The answer must be the lines from the one containing "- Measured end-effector" through the last line of the data below, copied exactly, with nothing else.

#### DATA EXTRACTS

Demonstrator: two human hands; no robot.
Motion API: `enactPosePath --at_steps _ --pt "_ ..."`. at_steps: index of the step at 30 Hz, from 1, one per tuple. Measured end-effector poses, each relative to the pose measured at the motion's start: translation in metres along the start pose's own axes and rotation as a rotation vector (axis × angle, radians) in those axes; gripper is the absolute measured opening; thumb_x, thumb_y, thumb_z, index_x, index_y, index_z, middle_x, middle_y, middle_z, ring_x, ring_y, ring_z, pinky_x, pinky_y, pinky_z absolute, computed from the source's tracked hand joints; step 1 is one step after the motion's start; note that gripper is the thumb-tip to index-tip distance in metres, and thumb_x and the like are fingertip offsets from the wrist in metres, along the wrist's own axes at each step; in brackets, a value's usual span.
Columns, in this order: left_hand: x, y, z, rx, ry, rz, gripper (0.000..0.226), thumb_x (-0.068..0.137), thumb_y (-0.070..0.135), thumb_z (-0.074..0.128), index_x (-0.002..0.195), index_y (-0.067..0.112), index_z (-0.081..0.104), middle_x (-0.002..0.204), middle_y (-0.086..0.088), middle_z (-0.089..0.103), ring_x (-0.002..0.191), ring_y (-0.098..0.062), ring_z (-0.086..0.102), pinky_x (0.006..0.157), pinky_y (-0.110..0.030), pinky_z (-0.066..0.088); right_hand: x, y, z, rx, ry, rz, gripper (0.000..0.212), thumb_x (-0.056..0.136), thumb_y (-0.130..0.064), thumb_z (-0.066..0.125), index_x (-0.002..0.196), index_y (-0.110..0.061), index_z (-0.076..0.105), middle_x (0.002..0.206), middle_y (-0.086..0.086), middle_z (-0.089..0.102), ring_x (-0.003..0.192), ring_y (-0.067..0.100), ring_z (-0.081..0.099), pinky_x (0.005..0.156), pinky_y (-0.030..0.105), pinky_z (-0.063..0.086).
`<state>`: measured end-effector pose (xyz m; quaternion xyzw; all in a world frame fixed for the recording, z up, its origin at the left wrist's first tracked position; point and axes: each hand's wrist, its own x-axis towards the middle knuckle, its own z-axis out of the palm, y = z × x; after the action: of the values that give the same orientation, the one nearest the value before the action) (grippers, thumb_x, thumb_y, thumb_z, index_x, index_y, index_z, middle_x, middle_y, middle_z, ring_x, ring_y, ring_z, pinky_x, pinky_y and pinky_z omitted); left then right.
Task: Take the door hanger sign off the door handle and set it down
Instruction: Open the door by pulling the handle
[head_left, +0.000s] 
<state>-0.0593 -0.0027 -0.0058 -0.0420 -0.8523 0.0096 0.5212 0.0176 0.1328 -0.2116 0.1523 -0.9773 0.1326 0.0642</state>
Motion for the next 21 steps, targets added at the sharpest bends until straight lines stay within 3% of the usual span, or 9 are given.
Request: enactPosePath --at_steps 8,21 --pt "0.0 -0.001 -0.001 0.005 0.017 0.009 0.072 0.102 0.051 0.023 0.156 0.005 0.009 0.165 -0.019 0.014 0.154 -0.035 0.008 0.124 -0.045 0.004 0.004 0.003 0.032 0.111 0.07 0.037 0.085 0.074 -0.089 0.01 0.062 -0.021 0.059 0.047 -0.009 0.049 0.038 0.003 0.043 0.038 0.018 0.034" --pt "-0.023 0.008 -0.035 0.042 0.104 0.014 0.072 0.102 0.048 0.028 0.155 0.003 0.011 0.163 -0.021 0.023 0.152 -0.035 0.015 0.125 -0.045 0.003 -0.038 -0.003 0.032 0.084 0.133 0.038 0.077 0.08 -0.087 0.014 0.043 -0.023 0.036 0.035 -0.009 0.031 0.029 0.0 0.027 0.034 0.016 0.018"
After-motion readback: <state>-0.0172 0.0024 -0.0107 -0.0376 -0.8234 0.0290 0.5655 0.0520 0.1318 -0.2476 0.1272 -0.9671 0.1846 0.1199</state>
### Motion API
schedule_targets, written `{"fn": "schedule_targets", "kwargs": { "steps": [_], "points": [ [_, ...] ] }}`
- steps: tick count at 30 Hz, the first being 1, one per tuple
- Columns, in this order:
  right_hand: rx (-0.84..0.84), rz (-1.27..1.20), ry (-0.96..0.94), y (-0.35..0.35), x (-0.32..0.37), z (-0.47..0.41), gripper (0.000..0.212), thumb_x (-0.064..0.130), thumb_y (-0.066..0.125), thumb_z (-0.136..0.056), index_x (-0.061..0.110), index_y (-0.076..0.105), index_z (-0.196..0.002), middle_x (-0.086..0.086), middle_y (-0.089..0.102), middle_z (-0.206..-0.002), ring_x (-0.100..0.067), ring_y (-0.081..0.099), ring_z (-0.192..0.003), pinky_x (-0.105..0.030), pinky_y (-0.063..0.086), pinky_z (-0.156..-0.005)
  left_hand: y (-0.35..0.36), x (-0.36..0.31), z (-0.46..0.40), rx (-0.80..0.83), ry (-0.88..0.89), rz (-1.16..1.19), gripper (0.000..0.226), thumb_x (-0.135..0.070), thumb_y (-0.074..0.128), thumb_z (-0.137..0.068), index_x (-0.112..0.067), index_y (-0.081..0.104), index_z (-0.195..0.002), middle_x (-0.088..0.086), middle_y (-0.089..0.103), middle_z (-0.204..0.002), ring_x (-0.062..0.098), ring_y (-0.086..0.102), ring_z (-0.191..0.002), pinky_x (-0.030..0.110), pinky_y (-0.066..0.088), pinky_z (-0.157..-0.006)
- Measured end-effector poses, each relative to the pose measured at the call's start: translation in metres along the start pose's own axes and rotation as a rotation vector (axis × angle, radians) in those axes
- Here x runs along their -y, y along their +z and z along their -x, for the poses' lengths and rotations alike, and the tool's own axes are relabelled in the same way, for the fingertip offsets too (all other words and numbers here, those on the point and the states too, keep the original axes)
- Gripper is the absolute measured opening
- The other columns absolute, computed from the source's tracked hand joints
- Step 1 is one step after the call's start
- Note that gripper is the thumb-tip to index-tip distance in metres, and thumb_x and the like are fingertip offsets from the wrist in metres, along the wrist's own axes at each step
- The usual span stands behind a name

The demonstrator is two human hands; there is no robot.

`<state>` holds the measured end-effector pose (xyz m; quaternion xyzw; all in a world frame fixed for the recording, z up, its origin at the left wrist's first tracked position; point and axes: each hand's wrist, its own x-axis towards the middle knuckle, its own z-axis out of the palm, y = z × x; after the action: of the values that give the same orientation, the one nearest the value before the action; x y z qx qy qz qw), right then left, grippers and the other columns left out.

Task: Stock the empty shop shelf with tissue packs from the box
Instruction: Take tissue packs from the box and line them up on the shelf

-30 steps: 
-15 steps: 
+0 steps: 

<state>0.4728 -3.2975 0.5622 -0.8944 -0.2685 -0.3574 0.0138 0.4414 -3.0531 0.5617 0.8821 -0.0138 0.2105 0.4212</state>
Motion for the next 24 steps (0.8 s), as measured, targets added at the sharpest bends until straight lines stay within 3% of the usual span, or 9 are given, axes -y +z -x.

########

§ ANSWER TO THIS EXERCISE
- Measured end-effector poses, each relative to the pose measured at the call's start: translation in metres along the start pose's own axes and rotation as a rotation vector (axis × angle, radians) in those axes
- Here x runs along their -y, y along their +z and z along their -x, for the poses' lengths and rotations alike, and the tool's own axes are relabelled in the same way, for the fingertip offsets too (all other words and numbers here, those on the point and the states too, keep the original axes)
- Gripper is the absolute measured opening
- The other columns absolute, computed from the source's tracked hand joints
- Step 1 is one step after the call's start
- Note that gripper is the thumb-tip to index-tip distance in metres, and thumb_x and the like are fingertip offsets from the wrist in metres, along the wrist's own axes at each step
- The usual span stands behind a name

The demonstrator is two human hands; there is no robot.

`<state>` holds the measured end-effector pose (xyz m; quaternion xyzw; all in a world frame fixed for the recording, z up, its origin at the left wrist's first tracked position; point and axes: each hand's wrist, its own x-axis towards the middle knuckle, its own z-axis out of the palm, y = z × x; after the action: of the values that give the same orientation, the one nearest the value before the action; x y z qx qy qz qw), right then left, grippers and the other columns left out.

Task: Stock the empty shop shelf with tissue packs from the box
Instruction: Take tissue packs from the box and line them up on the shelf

-30 steps: 
-15 steps: 
+0 steps: 

<state>0.4728 -3.2975 0.5622 -0.8944 -0.2685 -0.3574 0.0138 0.4414 -3.0531 0.5617 0.8821 -0.0138 0.2105 0.4212</state>
Motion for the next 24 steps (0.8 s), as measured, targets added at the sharpest bends until straight lines stay within 3% of the usual span, or 9 are given, axes -y +z -x.

There's nothing left to add to the answer.